The good news is, they are changing the name of the bill! They've put the word "security" in the title! Now instead of economic stimulus, it's the "economic security" bill. This is such an improvement. Also, the former Bush energy plan is now the "energy security bill." Since the normal danger when discussing public issues is oversimplifying them, I suggest only warily that this debate may be simpler than it looks.
The Republican theory of ec-stim is that we should cut taxes, especially for rich people and big corporations. This, the theory goes, will inspire them to invest their new loot in job-creating enterprises, thus ginning up the economy. The Democrats tend to favor public spending, especially focused on those who have lost their jobs, on the theory that these folks are so hard-up, they'll rush out and spend it on new shoes for the baby, this driving up demand and stimulating the economy to produce more again. Some judicious souls believe in a mixture of both.
The trouble with the Republican theory is there's absolutely no guarantee tax cuts will be put into increased production, and thus job creation, and considerable evidence that it won't be. The rich can sit on their money -- they don't have to spend it.
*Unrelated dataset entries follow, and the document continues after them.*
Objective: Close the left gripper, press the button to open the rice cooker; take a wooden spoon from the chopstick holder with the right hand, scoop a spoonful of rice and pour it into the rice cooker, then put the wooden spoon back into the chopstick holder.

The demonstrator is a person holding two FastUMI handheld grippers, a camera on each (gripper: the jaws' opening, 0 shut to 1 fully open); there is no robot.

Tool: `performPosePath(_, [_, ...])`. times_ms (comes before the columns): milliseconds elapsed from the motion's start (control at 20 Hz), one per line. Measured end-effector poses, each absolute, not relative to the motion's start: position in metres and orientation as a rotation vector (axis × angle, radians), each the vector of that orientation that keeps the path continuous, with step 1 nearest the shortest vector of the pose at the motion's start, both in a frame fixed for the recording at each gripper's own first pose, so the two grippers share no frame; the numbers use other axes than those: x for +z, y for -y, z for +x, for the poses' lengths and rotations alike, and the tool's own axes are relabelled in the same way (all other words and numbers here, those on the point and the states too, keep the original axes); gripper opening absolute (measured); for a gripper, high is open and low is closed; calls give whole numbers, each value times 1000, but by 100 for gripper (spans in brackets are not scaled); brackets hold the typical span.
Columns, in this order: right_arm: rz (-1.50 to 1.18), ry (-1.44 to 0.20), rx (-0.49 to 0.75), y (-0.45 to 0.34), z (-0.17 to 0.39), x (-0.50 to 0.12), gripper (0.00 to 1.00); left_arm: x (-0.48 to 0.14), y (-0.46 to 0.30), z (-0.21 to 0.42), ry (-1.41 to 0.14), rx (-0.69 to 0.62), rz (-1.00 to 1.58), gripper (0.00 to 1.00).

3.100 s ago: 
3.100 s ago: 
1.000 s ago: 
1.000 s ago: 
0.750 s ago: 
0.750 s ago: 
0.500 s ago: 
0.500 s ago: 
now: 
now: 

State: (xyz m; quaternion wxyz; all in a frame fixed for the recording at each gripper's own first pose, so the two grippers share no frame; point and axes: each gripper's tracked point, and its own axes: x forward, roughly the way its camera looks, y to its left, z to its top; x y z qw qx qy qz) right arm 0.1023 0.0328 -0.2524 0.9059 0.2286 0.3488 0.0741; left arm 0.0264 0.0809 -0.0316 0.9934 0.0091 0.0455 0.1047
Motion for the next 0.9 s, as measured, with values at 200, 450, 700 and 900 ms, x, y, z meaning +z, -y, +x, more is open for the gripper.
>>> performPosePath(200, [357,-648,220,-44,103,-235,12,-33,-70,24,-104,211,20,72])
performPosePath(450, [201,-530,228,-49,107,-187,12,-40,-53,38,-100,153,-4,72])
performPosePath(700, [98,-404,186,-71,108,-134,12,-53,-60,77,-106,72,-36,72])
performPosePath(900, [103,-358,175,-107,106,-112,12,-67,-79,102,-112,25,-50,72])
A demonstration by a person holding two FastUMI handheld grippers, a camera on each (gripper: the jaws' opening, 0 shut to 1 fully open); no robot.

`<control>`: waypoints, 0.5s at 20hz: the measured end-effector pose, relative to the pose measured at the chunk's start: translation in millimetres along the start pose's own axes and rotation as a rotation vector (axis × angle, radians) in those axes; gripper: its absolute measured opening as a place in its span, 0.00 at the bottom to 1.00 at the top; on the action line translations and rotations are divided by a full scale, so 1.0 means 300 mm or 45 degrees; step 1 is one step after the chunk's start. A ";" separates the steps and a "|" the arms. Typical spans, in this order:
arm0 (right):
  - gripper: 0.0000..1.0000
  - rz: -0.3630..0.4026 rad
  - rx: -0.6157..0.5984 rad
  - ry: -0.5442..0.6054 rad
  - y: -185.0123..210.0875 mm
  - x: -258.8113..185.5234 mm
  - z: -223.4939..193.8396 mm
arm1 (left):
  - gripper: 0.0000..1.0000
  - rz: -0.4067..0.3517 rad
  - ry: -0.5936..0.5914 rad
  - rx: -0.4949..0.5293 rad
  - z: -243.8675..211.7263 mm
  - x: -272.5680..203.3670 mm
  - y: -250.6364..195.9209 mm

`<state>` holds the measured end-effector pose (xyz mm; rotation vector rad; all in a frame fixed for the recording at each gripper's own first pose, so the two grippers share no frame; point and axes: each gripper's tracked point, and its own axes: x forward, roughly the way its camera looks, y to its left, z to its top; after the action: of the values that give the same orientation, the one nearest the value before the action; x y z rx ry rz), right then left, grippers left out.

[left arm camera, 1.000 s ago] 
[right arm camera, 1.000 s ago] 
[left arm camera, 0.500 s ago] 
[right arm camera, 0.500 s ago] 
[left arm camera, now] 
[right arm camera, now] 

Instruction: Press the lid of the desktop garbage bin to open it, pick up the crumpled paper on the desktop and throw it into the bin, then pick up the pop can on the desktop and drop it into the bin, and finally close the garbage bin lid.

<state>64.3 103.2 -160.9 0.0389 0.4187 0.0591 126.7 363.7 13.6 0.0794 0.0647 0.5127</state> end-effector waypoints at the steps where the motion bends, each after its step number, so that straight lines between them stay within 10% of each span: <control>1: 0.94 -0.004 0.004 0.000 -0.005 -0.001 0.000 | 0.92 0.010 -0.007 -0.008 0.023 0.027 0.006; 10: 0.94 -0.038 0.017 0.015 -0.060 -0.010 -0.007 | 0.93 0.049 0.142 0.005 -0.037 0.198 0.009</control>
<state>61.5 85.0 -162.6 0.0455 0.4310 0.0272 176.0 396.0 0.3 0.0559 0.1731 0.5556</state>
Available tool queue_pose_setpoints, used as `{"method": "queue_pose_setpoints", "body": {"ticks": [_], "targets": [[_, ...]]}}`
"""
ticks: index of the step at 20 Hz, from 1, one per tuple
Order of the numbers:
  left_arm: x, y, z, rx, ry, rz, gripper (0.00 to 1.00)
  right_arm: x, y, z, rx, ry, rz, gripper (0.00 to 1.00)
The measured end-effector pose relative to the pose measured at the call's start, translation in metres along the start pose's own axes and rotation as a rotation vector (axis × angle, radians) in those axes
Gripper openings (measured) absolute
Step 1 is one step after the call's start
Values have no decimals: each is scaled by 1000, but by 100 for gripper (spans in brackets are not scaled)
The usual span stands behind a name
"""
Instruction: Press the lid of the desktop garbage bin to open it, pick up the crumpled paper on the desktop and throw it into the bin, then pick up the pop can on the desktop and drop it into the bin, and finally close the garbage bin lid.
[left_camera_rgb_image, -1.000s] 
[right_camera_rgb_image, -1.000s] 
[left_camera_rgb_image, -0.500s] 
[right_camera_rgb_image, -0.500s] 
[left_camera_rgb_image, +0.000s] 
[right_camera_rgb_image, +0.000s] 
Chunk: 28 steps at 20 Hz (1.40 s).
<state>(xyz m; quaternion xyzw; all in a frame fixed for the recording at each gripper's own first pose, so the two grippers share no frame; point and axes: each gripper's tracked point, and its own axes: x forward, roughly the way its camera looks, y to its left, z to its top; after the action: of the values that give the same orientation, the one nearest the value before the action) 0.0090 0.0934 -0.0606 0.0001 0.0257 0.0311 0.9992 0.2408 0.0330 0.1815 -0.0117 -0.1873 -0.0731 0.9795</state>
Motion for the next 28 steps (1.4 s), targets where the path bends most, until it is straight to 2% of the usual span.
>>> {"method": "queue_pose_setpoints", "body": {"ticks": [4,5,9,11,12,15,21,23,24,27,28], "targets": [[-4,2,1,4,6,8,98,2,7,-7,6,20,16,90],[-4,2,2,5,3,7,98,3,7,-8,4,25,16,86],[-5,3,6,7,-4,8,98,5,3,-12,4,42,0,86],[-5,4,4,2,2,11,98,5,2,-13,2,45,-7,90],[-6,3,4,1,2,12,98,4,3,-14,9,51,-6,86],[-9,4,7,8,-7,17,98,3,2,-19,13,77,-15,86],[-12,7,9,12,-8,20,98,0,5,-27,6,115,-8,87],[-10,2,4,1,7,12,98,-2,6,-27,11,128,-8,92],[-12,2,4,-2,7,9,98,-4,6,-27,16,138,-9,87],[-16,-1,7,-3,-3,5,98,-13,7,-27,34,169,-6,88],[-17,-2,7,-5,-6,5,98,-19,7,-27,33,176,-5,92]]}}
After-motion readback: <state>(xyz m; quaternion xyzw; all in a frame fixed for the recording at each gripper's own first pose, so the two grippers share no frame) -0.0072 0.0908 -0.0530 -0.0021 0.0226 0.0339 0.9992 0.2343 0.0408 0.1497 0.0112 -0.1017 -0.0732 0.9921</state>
Corporations have no reason to increase production when there is no increase in demand, plus they can use the money in other ways, for leveraged buy-outs or buying back their own stock or whatever they'd like to do with lots of money. The Democrats' theory is more direct and, depending on which economist you listen to, works better. (The economists had their national convention last week and once again, laid end to end, couldn't reach a conclusion.)
And even simpler way to look at this is as a debate between demand-siders and supply-siders. As some of you will recall from the Reagan era, supply-side economics didn't work out real well. That Laffer curve turned out to be a steep one down. So the question is: How long is a national memory?